What Obama’s win means for fiscal cliff

The fiscal cliff, a confluence of economic events on January 1, is the largest domestic problem facing the U.S. The cliff is a combination of automatic spending cuts from last year, the expiration of the Bush-era tax cuts, alternative minimum rate tax, payroll tax holiday and unemployment benefits extension – the net effect of which would cut 3-4% from the U.S. GDP, analysts say, sending the nation into recession.

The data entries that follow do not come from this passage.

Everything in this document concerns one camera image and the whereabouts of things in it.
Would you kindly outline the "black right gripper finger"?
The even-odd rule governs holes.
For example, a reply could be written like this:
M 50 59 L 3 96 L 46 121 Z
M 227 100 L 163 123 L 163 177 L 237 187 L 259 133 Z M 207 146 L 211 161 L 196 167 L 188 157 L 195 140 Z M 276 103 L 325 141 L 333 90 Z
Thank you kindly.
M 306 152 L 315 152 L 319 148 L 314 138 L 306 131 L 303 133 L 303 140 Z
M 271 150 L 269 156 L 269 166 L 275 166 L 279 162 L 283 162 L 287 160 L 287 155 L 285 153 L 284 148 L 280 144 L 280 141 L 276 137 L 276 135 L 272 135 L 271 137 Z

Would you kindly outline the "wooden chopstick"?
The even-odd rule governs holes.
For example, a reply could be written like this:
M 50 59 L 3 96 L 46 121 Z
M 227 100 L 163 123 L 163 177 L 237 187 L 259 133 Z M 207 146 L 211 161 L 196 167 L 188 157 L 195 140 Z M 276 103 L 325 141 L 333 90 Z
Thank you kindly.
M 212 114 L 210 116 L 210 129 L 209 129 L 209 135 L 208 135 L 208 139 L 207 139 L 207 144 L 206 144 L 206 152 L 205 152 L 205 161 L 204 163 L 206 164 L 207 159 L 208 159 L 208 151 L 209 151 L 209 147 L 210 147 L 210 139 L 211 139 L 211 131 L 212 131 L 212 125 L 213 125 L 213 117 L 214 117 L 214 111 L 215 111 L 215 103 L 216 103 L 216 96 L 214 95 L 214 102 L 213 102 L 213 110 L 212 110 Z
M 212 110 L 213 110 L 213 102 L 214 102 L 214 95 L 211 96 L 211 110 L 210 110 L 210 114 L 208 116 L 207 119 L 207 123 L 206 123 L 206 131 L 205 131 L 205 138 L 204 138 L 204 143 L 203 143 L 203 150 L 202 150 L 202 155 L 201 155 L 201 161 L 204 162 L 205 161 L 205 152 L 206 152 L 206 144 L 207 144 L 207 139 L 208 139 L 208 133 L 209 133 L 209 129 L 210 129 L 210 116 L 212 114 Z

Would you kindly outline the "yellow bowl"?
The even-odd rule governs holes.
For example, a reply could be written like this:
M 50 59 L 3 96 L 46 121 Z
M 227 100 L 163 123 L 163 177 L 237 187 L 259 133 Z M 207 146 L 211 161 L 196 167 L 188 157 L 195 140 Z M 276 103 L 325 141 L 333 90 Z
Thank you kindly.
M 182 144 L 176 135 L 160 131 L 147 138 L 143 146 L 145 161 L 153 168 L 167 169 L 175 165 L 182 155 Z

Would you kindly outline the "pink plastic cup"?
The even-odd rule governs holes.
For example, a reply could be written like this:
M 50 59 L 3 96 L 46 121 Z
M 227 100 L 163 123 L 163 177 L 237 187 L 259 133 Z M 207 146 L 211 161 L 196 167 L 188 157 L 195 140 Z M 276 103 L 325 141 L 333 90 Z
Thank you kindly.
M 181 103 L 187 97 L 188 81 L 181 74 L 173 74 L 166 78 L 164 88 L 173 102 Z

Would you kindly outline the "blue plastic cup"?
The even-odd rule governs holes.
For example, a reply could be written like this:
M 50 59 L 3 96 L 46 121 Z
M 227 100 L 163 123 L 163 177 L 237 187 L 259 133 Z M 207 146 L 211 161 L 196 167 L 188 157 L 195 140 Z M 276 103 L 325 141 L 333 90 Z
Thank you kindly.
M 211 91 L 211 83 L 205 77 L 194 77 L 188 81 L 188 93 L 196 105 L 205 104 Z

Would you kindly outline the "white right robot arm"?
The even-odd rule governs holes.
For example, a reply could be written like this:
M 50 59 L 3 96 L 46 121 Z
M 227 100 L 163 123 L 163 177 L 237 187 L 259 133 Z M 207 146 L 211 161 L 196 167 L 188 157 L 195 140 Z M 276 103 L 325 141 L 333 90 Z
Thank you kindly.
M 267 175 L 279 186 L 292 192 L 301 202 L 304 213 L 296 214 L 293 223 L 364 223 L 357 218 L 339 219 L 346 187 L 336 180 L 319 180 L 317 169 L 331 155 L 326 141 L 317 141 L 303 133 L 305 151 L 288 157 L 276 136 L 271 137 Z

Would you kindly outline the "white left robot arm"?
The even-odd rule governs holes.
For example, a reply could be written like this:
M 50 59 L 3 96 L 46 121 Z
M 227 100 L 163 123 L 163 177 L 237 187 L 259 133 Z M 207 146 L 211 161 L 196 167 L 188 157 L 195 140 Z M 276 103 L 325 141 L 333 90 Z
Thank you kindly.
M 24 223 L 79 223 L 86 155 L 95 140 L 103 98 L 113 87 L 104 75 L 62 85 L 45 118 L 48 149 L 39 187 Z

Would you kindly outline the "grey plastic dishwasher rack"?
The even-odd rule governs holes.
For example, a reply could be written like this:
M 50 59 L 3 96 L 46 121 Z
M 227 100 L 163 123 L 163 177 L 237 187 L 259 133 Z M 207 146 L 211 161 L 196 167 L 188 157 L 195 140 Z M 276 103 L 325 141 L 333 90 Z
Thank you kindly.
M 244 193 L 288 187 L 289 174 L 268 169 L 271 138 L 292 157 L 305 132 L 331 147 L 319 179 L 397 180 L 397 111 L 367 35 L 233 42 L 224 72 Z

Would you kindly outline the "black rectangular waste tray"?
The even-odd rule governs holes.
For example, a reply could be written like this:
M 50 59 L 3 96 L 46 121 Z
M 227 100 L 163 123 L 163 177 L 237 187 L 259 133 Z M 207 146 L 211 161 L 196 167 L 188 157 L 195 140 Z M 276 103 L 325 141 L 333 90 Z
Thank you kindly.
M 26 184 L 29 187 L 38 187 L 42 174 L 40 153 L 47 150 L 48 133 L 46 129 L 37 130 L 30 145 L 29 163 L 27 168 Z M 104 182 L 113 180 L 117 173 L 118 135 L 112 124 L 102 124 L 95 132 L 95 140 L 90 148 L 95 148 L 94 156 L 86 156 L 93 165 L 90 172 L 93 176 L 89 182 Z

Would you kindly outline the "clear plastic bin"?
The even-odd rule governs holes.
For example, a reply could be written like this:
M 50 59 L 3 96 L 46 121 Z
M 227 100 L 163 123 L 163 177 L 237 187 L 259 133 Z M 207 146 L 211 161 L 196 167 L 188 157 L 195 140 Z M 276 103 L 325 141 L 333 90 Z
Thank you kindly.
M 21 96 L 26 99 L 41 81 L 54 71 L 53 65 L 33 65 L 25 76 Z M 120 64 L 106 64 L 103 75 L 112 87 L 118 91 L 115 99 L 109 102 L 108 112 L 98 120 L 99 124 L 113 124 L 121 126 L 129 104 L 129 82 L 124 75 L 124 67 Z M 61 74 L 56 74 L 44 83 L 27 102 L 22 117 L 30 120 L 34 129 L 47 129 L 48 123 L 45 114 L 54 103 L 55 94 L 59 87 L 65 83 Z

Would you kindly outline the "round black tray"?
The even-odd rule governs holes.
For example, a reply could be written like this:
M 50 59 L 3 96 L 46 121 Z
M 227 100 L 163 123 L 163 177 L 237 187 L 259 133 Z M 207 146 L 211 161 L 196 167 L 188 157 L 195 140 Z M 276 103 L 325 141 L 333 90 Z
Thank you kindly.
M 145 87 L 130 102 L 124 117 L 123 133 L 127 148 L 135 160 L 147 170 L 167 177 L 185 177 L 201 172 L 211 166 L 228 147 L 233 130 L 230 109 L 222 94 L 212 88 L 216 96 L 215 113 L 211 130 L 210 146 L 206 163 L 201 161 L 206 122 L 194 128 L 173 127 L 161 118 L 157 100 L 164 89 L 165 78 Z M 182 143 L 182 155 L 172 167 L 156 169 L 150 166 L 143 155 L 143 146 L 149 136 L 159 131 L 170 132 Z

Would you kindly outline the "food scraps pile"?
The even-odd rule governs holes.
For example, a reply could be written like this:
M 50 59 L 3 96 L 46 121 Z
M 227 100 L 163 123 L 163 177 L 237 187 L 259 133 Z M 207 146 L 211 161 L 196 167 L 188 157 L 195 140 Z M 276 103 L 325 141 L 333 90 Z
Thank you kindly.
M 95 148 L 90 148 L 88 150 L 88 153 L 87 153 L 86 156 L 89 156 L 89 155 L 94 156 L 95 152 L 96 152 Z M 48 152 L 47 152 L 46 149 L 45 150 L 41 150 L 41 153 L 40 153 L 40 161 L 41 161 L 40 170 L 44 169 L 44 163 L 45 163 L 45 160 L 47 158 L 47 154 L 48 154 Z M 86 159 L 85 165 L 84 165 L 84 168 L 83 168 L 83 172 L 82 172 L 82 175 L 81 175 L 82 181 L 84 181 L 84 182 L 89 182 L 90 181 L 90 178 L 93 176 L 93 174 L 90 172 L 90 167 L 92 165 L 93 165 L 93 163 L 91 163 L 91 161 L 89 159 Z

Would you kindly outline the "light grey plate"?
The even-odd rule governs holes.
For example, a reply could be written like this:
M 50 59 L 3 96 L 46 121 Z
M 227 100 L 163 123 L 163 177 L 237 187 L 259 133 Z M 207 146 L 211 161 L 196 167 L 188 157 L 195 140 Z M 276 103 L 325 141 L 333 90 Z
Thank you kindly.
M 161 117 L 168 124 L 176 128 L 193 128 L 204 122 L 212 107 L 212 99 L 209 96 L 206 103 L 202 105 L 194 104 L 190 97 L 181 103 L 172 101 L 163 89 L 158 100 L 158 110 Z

World worries as U.S. fiscal cliff looms

Obama’s priorities should be “number one, do no harm, get rid of the fiscal cliff and second, pivot to doing good,” El-Erian said. “The number one item is reaching out to Congress and leading them into a solution for the fiscal cliff. Otherwise, the U.S. goes into recession.”

With Obama and the U.S. Senate controlled by Democrats and a Republican majority in the U.S. House of Representatives, observers fear Washington will face the same gridlock that caused the U.S. to lose its AAA credit rating from Standard & Poor’s last year.

U.S. lawmakers must decide whether to abandon, partially abandon or retain the current policies affecting the economy.

Fiscal cliff: Boehner’s opening gambit

Christine Lagarde, the head of the International Monetary Fund, told CNN last month that so far, the financial world isn’t pricing in the possibility of the U.S. falling off the fiscal cliff. “So it could well be that people assume that there will be a muddling through scenario. But that muddling through is not satisfactory.

“And there is still that big uncertainty as to how it’s going to be resolved in the short term, but also how will it be resolved in the medium term,” Lagarde said. “What is the strategy of the United States when it comes to its debt, when it comes to its deficit? The world doesn’t know and the world wants to know.”

President Obama is hopeful partisan politics can be put aside. “I believe we can seize this future together because we are not as divided as our politics suggests. We’re not as cynical as the pundits believe. We are greater than the sum of our individual ambitions, and we remain more than a collection of red states and blue states,” President Obama said yesterday during his victory speech.